LeRoy Vann

No. 6
- Position: Cornerback / Return specialist

Personal information
- Born: November 18, 1986 (age 39) Tampa, Florida
- Listed height: 5 ft 9 in (1.75 m)
- Listed weight: 185 lb (84 kg)

Career information
- High school: Tampa (FL) Blake
- College: Florida A&M
- NFL draft: 2010: undrafted

Career history
- San Francisco 49ers (2010)*; Montreal Alouettes (2010); Cincinnati Bengals (2011)*; Georgia Force (2012); Columbus Lions (2013); San Antonio Talons (2014);
- * Offseason and/or practice squad member only

Awards and highlights
- 2× All-American (2008, 2009); Second-team All-PIFL (2014);

Career CFL statistics as of 2010
- Tackles: 6
- Kickoff returns: 15
- Kickoff return yards: 297
- Punt returns: 8
- Punt return yards: 52
- Stats at CFL.ca (archived)

Career AFL statistics as of 2014
- Tackles: 19
- Return yards: 293
- Return TDs: 1
- Stats at ArenaFan.com
- Stats at Pro Football Reference

= LeRoy Vann =

American gridiron football player (born 1986)

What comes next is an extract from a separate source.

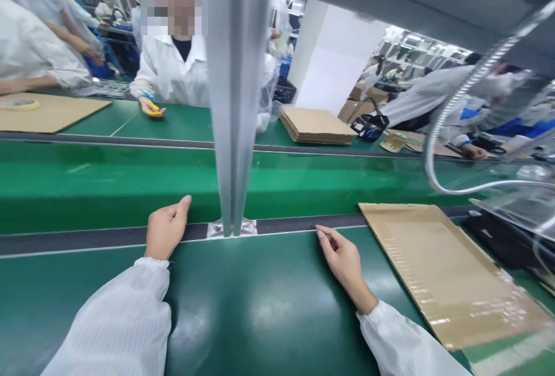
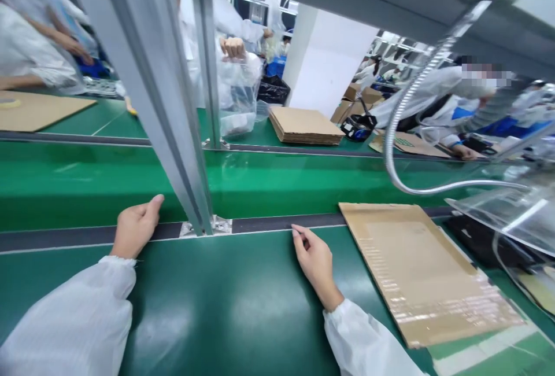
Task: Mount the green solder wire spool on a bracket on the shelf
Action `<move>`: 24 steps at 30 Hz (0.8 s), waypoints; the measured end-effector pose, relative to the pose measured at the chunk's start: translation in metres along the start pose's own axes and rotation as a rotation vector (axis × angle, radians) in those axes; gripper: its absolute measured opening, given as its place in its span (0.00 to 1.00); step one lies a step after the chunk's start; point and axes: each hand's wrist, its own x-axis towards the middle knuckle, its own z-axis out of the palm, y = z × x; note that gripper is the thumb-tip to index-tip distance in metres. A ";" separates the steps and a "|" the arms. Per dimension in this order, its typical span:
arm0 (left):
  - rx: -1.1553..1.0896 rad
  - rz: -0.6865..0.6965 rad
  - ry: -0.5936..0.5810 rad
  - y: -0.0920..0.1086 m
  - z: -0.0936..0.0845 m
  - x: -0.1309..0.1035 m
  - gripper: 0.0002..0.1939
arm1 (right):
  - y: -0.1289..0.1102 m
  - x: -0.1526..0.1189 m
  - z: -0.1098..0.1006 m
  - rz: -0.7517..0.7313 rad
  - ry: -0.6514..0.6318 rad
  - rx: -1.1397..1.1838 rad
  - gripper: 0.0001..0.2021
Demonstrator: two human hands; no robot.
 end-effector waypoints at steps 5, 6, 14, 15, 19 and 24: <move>0.006 0.028 -0.021 0.002 0.002 -0.002 0.30 | 0.003 0.001 -0.002 -0.017 -0.040 -0.095 0.26; 0.008 0.024 -0.029 0.003 0.002 -0.002 0.30 | 0.004 0.002 -0.002 -0.016 -0.045 -0.107 0.26; -0.020 -0.004 -0.030 0.008 0.001 -0.006 0.24 | 0.002 0.002 -0.002 -0.003 -0.061 -0.166 0.28; -0.019 -0.006 -0.033 0.008 0.000 -0.006 0.25 | 0.002 0.002 -0.003 -0.002 -0.061 -0.172 0.29; -0.006 -0.004 -0.034 0.009 0.000 -0.007 0.25 | 0.005 0.003 -0.004 -0.005 -0.065 -0.188 0.29; -0.025 -0.010 -0.027 0.006 0.000 -0.007 0.21 | 0.012 0.006 -0.003 -0.048 -0.064 -0.179 0.28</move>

Leroy Vann (born November 18, 1986) is an American former football cornerback and return specialist. He was signed by the San Francisco 49ers as an undrafted free agent in 2010. He played college football at Florida A&M.

==Early life==
Vann attended Howard W. Blake High School in Tampa, Florida.

==College career==
Vann attended Florida A&M University and played college football for the Florida A&M Rattlers where he was an excellent punt returner and kick returner, returning seven punts for touchdowns.

==Professional career==
Vann was signed by the San Francisco 49ers as an undrafted free agent following the 2010 NFL draft. He was waived on August 9, 2010.

Vann signed with the Montreal Alouettes of the Canadian Football League (CFL) in 2010. He spent his time on special teams, returning kicks and punts.

He was signed as a free agent by the Cincinnati Bengals on August 17, 2011, but was waived on August 27.